Dollar in-flow is peak during the last days of each month when people receive remittances from their relatives in abroad and that is the time when the Somali shilling gains some relative strength. It is estimated that milliions of US dollars are injected into the Somali economic mainstream each month due to transmittal of funds from abroad in the form of Hawala. 

But a huge amount of Dollar would soon leave the market for business deal in abroad and that is the time a severe shortage of dollar is felt which in turn gives rise to devaluation of the Somali currency. 

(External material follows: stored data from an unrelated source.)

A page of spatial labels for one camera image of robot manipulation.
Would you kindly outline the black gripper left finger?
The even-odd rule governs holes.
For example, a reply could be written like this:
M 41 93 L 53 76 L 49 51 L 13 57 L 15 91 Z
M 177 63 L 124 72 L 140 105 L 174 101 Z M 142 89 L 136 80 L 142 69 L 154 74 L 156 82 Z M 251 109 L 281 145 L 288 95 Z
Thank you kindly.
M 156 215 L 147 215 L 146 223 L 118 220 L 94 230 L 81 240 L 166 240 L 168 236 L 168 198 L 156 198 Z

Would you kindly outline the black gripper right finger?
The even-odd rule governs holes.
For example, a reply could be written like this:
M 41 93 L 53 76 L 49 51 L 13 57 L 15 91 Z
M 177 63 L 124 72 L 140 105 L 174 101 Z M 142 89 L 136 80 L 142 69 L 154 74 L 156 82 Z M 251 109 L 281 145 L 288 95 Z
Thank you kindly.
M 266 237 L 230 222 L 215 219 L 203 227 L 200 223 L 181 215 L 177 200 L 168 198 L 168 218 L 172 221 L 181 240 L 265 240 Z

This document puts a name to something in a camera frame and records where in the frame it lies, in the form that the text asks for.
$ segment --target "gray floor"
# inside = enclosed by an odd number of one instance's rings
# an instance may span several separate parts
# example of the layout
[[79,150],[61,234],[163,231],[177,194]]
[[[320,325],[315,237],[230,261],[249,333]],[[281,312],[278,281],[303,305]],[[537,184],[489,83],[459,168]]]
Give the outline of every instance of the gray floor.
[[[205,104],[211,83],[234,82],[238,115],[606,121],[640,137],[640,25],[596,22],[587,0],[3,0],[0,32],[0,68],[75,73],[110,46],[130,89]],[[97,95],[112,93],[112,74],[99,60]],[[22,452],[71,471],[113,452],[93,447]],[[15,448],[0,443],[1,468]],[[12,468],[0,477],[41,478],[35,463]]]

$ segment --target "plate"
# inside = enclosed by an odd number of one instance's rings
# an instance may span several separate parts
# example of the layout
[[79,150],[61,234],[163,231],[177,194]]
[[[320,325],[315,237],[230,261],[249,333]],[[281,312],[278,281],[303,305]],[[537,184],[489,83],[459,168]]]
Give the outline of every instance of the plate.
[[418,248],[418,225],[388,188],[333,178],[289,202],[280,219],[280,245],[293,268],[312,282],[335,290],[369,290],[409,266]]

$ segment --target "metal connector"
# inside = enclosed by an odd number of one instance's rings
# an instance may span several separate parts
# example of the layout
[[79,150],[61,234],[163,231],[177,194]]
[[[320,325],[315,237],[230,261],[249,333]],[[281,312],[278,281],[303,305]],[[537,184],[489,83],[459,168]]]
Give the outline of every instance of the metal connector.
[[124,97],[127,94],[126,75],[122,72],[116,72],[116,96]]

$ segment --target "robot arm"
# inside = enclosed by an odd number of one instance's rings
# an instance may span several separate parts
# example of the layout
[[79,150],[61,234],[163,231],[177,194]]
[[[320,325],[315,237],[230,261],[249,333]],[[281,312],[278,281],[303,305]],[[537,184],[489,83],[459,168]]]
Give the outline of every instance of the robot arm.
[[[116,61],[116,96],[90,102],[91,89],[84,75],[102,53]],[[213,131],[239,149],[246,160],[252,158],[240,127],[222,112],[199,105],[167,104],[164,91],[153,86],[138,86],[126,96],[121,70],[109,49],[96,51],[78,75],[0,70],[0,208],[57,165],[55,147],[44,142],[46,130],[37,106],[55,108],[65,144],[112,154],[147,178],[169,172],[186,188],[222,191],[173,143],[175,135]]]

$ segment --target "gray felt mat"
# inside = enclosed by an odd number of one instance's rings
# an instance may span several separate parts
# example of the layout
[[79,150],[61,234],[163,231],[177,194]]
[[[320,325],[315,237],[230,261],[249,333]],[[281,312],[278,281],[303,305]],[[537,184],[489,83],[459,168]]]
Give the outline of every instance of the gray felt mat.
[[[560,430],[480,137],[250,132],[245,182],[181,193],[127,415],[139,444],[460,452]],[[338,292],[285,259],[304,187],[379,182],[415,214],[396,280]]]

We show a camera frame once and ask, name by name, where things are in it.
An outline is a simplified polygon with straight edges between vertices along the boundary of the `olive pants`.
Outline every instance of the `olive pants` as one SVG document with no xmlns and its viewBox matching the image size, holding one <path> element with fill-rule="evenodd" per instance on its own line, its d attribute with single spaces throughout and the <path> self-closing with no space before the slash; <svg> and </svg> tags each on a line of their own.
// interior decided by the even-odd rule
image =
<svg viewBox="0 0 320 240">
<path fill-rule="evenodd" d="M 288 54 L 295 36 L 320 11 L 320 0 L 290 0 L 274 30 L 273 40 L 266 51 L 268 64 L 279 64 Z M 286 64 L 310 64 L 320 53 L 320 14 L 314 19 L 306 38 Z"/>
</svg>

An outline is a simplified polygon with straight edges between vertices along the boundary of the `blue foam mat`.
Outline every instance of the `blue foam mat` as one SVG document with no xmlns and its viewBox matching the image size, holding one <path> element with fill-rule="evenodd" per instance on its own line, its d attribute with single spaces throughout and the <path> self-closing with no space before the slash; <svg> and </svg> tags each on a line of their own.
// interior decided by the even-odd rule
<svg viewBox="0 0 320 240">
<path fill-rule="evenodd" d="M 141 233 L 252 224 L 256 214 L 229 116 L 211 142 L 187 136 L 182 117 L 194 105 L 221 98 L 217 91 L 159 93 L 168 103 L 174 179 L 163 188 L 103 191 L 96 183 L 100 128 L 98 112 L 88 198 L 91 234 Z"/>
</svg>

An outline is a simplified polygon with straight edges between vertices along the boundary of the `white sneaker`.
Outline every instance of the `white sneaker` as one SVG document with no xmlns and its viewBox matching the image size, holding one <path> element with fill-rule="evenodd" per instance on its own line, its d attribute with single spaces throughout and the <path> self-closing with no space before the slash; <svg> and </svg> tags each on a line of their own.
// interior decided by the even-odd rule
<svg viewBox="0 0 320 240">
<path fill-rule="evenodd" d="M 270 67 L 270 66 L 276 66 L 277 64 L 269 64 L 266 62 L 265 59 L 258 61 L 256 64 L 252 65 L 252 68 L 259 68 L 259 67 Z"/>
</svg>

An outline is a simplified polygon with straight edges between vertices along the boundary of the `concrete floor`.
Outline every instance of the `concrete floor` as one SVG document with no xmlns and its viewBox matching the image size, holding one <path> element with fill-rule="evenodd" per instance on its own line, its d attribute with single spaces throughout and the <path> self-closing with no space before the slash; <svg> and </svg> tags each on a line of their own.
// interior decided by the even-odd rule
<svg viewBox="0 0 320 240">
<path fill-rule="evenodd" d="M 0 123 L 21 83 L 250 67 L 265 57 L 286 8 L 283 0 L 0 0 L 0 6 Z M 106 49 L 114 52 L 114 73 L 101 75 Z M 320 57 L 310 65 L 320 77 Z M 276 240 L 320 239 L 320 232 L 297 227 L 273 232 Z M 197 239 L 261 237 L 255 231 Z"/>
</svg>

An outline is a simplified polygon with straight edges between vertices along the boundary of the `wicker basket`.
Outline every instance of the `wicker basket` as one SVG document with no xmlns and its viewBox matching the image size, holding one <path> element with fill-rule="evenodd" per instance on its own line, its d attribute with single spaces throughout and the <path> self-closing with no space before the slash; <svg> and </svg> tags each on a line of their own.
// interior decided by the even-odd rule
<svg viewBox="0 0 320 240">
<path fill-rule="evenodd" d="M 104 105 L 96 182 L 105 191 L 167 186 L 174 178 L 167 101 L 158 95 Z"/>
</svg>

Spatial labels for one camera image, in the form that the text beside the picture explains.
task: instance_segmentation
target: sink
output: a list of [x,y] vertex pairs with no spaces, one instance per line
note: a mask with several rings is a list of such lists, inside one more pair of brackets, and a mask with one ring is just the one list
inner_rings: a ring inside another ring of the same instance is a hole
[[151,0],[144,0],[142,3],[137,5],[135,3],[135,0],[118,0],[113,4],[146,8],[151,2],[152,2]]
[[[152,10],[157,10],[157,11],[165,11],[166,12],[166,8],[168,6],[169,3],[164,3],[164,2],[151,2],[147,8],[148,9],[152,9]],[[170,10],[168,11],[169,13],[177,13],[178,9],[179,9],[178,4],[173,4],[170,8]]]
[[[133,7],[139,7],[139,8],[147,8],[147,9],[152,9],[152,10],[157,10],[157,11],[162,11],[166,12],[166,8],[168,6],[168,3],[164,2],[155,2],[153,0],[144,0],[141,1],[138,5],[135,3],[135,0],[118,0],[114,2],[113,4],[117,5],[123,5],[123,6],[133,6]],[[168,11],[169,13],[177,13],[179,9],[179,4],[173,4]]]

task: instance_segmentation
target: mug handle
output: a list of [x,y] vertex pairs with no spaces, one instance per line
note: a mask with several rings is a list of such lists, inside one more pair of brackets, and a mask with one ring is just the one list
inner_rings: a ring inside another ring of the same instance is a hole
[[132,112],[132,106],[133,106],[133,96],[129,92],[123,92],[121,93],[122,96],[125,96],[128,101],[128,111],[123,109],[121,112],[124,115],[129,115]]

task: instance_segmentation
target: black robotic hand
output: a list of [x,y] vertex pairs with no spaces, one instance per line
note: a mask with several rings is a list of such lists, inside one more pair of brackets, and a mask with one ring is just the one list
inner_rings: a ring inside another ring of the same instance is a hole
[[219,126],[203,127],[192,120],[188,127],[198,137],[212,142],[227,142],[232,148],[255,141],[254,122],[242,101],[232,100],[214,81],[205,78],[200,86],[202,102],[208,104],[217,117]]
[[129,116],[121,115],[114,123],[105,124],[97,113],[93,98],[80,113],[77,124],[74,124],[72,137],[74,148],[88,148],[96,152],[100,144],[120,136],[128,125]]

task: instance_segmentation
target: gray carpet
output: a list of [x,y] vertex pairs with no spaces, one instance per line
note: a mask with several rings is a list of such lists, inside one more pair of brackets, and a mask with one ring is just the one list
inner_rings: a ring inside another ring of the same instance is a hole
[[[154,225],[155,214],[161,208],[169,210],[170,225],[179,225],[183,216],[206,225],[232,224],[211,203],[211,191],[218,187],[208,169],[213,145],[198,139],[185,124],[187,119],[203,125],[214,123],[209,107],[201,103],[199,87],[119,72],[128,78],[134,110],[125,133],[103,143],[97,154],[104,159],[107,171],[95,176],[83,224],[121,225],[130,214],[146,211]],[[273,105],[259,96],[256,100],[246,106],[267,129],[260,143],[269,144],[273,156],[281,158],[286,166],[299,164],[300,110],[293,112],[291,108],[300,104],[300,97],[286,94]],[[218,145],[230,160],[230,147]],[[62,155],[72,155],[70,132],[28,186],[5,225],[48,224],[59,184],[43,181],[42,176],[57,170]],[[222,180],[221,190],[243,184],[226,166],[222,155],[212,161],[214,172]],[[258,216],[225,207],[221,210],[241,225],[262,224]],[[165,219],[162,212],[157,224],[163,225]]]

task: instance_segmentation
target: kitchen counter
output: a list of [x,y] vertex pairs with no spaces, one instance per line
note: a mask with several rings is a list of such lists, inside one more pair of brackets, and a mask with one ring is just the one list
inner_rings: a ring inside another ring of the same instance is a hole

 The Somali economy is growing in a way that only the rich become richer by exploiting the poor and keeping them in the margins of despondency. The highest money note we have is 1000 and nobody accepts to neotiate with you on business terms it you have the 500 note or 100 etc. The bus fare from K4. all the way to Hotel Florence near Sinai used to be 500 but now it is 1000 shillings, like it or not. .

Paradoxically enough, there are situations whereby you buy a certain item with an amount of 600 or 800 and the seller has no money smaller than 1000. What do you think he will give you as a change? He will give you a matchbox or chewing gum or pieces of sweets.

From the huge profits these merchants generate out of this uncontrolled business, nothing would come back to the general public in the form of public welfare, as they do not contribute to building roads, hospitals, schools, wells etc

They do not pay tax as there is no such authority that can have a capacity to embark on a revenue collection scheme in a wider scale. These businessmen give extortion money to militia manning roadblocks who wield a gun to show that failure to pay would cost them a much higher price: Death..

And to recover from the money they had lost to the gunmen they increase the price of the commodity thereby placing unbearable load on the shoulders of the local consumers. When such things are rife, revolution is ripe.

Now with the arrival of African Peacekeepers in Mogadishu are we noticing any positive changes in the dollar-shilling exchange? No, to make a long story short. Worse still, prices are skyrocketing and the purchasing power of the shilling is further diminishing (though not nose-diving) 

Can we compare this mission with that of UNOSOM in the early nineties? UNOSOM has been a rich peacekeeping mission, which had brought huge amounts of money in the form of dollars and employed thousands of Somalis in its expensive projects. UNOSOM came at a time when the exchange rate of one dollar was 8000 shillings but immediately cut this soaring inflation to more than half.

Every week they paid close to one million dollars to local merchants and contractors in exchange of Somali Shilling to pay its local staff and other local-based operations. Can the African Peacekeepers do that? I guess not. So unless we increase our local production to earn hard currency or get other means of supporting our economy, we shall remain swimming in the pools of inflation. Please share this poem with me:

In his fat but weeping pockets
He has h
eaps of Somali shillings
Rich is what you think of him
But in the pits of chronic poverty
He wails on the walls of poverty
With the money he earns a month
He feels warm for only a few days
Behind it he tries to hide from hunger
But only falls in the jaws of starvation
Speaking as cold as the food he eats
He is a Somali teacher in Mogadishu
Trapped in a web of tribal intricacy
Torn apart by inflation and anarchy
Terrorized by the sound of rockets
But behind the ramparts of evil
This teacher sees a ray of hope
Shining at the end of the tunnel

Abdi-Noor Mohamed
Mogadishu
, Somalia

[email protected]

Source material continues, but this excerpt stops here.